(Recorded data)
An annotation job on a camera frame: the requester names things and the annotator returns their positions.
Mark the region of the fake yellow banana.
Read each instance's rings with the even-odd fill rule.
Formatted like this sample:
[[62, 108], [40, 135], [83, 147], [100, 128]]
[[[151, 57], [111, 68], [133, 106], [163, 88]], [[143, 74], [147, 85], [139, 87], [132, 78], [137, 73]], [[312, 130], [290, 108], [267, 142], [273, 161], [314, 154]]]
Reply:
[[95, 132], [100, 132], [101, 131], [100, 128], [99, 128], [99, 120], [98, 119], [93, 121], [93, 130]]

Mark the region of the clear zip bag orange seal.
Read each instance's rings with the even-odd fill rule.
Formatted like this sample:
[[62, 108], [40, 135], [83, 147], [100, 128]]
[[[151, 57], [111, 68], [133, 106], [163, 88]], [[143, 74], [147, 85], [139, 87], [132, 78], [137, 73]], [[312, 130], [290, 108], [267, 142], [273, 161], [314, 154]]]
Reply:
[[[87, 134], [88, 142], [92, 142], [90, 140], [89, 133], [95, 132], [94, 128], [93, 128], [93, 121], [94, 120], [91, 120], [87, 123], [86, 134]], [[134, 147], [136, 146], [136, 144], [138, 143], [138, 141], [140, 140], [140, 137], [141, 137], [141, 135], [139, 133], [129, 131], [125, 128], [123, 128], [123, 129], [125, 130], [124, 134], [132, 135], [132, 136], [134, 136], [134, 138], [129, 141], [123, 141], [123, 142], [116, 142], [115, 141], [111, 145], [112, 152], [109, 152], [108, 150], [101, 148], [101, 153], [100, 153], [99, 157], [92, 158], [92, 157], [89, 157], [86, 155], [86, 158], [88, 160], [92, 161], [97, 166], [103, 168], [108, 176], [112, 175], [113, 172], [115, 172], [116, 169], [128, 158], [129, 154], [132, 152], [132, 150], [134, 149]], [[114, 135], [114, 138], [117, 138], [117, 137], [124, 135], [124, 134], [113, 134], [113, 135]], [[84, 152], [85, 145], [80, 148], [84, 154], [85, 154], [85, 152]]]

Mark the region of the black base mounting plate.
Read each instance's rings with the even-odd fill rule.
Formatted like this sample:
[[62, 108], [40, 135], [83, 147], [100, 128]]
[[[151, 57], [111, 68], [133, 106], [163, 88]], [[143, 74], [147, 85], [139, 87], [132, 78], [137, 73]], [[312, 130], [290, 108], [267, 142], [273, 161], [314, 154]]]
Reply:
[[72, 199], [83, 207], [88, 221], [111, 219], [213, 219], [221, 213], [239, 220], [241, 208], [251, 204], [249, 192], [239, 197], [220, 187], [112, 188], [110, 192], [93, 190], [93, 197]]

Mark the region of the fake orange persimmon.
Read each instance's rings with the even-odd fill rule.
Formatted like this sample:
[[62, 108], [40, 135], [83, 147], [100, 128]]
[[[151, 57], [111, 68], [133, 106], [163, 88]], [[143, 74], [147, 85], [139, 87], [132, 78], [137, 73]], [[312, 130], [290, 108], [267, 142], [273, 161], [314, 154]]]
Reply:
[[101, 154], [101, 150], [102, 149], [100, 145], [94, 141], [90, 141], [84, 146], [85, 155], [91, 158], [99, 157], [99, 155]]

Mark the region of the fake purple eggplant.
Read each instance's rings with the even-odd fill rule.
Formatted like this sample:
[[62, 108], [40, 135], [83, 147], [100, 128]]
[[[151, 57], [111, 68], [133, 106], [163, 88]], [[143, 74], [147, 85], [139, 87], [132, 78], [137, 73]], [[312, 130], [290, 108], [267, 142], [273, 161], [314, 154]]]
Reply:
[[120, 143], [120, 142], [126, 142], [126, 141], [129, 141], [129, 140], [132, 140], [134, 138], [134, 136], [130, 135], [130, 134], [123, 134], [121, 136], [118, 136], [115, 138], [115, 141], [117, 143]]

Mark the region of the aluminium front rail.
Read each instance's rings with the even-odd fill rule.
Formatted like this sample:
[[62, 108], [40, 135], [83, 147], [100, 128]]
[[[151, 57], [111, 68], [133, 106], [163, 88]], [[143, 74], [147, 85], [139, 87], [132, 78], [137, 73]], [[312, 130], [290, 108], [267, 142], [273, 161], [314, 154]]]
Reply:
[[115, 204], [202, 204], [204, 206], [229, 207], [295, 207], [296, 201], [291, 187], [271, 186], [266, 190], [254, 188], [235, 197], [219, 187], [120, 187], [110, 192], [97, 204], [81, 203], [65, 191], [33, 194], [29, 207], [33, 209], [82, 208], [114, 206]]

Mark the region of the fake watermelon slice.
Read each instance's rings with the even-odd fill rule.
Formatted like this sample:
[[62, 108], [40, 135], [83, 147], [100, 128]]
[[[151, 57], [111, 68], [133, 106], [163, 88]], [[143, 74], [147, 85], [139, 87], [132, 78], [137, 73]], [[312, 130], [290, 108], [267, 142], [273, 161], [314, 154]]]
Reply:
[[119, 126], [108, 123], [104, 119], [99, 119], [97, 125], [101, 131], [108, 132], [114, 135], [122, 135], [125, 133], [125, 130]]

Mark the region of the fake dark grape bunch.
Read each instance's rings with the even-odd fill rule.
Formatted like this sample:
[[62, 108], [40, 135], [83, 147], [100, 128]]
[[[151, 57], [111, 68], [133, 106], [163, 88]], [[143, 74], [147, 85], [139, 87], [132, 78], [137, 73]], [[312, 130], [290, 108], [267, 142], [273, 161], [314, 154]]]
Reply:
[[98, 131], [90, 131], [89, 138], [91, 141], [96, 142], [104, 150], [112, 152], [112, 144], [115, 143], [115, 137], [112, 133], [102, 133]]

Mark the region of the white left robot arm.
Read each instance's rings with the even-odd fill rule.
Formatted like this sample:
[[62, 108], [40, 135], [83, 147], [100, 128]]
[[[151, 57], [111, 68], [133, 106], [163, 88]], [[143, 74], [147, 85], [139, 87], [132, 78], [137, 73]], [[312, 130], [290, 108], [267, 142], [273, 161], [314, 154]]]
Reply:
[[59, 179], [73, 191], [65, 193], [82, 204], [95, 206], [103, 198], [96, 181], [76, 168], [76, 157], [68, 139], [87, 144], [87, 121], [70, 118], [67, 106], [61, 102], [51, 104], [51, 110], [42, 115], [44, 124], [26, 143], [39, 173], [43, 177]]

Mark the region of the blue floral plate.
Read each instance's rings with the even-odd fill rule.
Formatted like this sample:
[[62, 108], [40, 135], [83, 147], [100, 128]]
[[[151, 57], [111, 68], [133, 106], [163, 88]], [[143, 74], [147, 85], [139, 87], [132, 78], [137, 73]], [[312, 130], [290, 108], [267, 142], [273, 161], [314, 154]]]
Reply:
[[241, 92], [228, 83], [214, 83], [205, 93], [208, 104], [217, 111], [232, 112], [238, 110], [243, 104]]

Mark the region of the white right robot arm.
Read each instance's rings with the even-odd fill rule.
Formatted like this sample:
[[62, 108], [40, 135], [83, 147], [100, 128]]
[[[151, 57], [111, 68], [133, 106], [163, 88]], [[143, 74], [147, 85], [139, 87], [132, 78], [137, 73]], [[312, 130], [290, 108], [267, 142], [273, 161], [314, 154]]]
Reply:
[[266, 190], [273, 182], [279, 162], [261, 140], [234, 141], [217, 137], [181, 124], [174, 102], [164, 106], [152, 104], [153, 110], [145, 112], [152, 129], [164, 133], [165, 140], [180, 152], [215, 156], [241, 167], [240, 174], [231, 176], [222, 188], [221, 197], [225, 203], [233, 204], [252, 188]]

**Task statement:**
Transcribe every record verbatim.

**Output below:**
An annotation job on a camera frame: the requester names things and the annotator returns their positions.
Mark the region of the fake yellow banana.
Read each instance's rings with the even-odd fill rule.
Formatted like this sample:
[[62, 108], [40, 135], [83, 147], [100, 128]]
[[[151, 57], [111, 68], [133, 106], [163, 88]], [[143, 74], [147, 85], [139, 87], [132, 78], [137, 73]], [[312, 130], [290, 108], [267, 142], [273, 161], [314, 154]]]
Reply:
[[95, 132], [100, 132], [101, 131], [100, 128], [99, 128], [99, 120], [98, 119], [93, 121], [93, 130]]

Mark the region of the clear zip bag orange seal.
Read each instance's rings with the even-odd fill rule.
Formatted like this sample:
[[62, 108], [40, 135], [83, 147], [100, 128]]
[[[151, 57], [111, 68], [133, 106], [163, 88]], [[143, 74], [147, 85], [139, 87], [132, 78], [137, 73]], [[312, 130], [290, 108], [267, 142], [273, 161], [314, 154]]]
Reply:
[[[87, 134], [88, 142], [92, 142], [90, 140], [89, 133], [95, 132], [94, 128], [93, 128], [93, 121], [94, 120], [91, 120], [87, 123], [86, 134]], [[134, 147], [136, 146], [136, 144], [138, 143], [138, 141], [140, 140], [140, 137], [141, 137], [141, 135], [139, 133], [129, 131], [125, 128], [123, 128], [123, 129], [125, 130], [124, 134], [132, 135], [132, 136], [134, 136], [134, 138], [129, 141], [123, 141], [123, 142], [116, 142], [115, 141], [111, 145], [112, 152], [109, 152], [108, 150], [101, 148], [101, 153], [100, 153], [99, 157], [92, 158], [92, 157], [89, 157], [86, 155], [86, 158], [88, 160], [92, 161], [97, 166], [103, 168], [108, 176], [112, 175], [113, 172], [115, 172], [116, 169], [128, 158], [129, 154], [132, 152], [132, 150], [134, 149]], [[114, 135], [114, 138], [117, 138], [117, 137], [124, 135], [124, 134], [113, 134], [113, 135]], [[84, 152], [85, 145], [80, 148], [84, 154], [85, 154], [85, 152]]]

Mark the region of the black base mounting plate.
Read each instance's rings with the even-odd fill rule.
Formatted like this sample:
[[62, 108], [40, 135], [83, 147], [100, 128]]
[[[151, 57], [111, 68], [133, 106], [163, 88]], [[143, 74], [147, 85], [139, 87], [132, 78], [137, 73]], [[312, 130], [290, 108], [267, 142], [273, 161], [314, 154]]]
Reply:
[[72, 199], [83, 207], [88, 221], [111, 219], [213, 219], [221, 213], [239, 220], [241, 208], [251, 204], [249, 192], [239, 197], [220, 187], [112, 188], [110, 192], [93, 190], [93, 197]]

Mark the region of the fake orange persimmon.
Read each instance's rings with the even-odd fill rule.
Formatted like this sample:
[[62, 108], [40, 135], [83, 147], [100, 128]]
[[[151, 57], [111, 68], [133, 106], [163, 88]], [[143, 74], [147, 85], [139, 87], [132, 78], [137, 73]], [[312, 130], [290, 108], [267, 142], [273, 161], [314, 154]]]
Reply:
[[101, 154], [101, 150], [102, 149], [100, 145], [94, 141], [90, 141], [84, 146], [85, 155], [91, 158], [99, 157], [99, 155]]

Mark the region of the fake purple eggplant.
Read each instance's rings with the even-odd fill rule.
Formatted like this sample:
[[62, 108], [40, 135], [83, 147], [100, 128]]
[[[151, 57], [111, 68], [133, 106], [163, 88]], [[143, 74], [147, 85], [139, 87], [132, 78], [137, 73]], [[312, 130], [290, 108], [267, 142], [273, 161], [314, 154]]]
Reply:
[[120, 143], [120, 142], [126, 142], [126, 141], [129, 141], [129, 140], [132, 140], [134, 138], [134, 136], [130, 135], [130, 134], [123, 134], [121, 136], [118, 136], [115, 138], [115, 141], [117, 143]]

Mark the region of the aluminium front rail.
Read each instance's rings with the even-odd fill rule.
Formatted like this sample:
[[62, 108], [40, 135], [83, 147], [100, 128]]
[[[151, 57], [111, 68], [133, 106], [163, 88]], [[143, 74], [147, 85], [139, 87], [132, 78], [137, 73]], [[312, 130], [290, 108], [267, 142], [273, 161], [314, 154]]]
Reply:
[[115, 204], [202, 204], [204, 206], [229, 207], [295, 207], [296, 201], [291, 187], [271, 186], [266, 190], [254, 188], [235, 197], [219, 187], [120, 187], [110, 192], [97, 204], [81, 203], [65, 191], [33, 194], [29, 207], [33, 209], [82, 208], [114, 206]]

Mark the region of the fake watermelon slice.
Read each instance's rings with the even-odd fill rule.
Formatted like this sample:
[[62, 108], [40, 135], [83, 147], [100, 128]]
[[[151, 57], [111, 68], [133, 106], [163, 88]], [[143, 74], [147, 85], [139, 87], [132, 78], [137, 73]], [[312, 130], [290, 108], [267, 142], [273, 161], [314, 154]]]
Reply:
[[119, 126], [108, 123], [104, 119], [99, 119], [97, 125], [101, 131], [108, 132], [114, 135], [122, 135], [125, 133], [125, 130]]

Mark the region of the fake dark grape bunch.
Read each instance's rings with the even-odd fill rule.
Formatted like this sample:
[[62, 108], [40, 135], [83, 147], [100, 128]]
[[[151, 57], [111, 68], [133, 106], [163, 88]], [[143, 74], [147, 85], [139, 87], [132, 78], [137, 73]], [[312, 130], [290, 108], [267, 142], [273, 161], [314, 154]]]
Reply:
[[98, 131], [90, 131], [89, 138], [91, 141], [96, 142], [104, 150], [112, 152], [112, 144], [115, 143], [115, 137], [112, 133], [102, 133]]

Mark the region of the white left robot arm.
Read each instance's rings with the even-odd fill rule.
Formatted like this sample:
[[62, 108], [40, 135], [83, 147], [100, 128]]
[[[151, 57], [111, 68], [133, 106], [163, 88]], [[143, 74], [147, 85], [139, 87], [132, 78], [137, 73]], [[312, 130], [290, 108], [267, 142], [273, 161], [314, 154]]]
Reply:
[[59, 179], [73, 191], [65, 193], [82, 204], [95, 206], [103, 198], [96, 181], [76, 168], [76, 157], [68, 139], [87, 144], [87, 121], [70, 118], [67, 106], [61, 102], [51, 104], [51, 110], [42, 115], [44, 124], [26, 143], [39, 173], [43, 177]]

Mark the region of the blue floral plate.
Read each instance's rings with the even-odd fill rule.
Formatted like this sample:
[[62, 108], [40, 135], [83, 147], [100, 128]]
[[[151, 57], [111, 68], [133, 106], [163, 88]], [[143, 74], [147, 85], [139, 87], [132, 78], [137, 73]], [[312, 130], [290, 108], [267, 142], [273, 161], [314, 154]]]
Reply:
[[241, 92], [228, 83], [214, 83], [205, 93], [208, 104], [217, 111], [232, 112], [238, 110], [243, 104]]

Mark the region of the white right robot arm.
Read each instance's rings with the even-odd fill rule.
Formatted like this sample:
[[62, 108], [40, 135], [83, 147], [100, 128]]
[[[151, 57], [111, 68], [133, 106], [163, 88]], [[143, 74], [147, 85], [139, 87], [132, 78], [137, 73]], [[312, 130], [290, 108], [267, 142], [273, 161], [314, 154]]]
Reply:
[[266, 190], [273, 182], [279, 162], [261, 140], [234, 141], [217, 137], [181, 124], [174, 102], [164, 106], [152, 104], [153, 110], [145, 112], [152, 129], [164, 133], [165, 140], [180, 152], [215, 156], [241, 167], [240, 174], [231, 176], [222, 188], [221, 197], [225, 203], [233, 204], [252, 188]]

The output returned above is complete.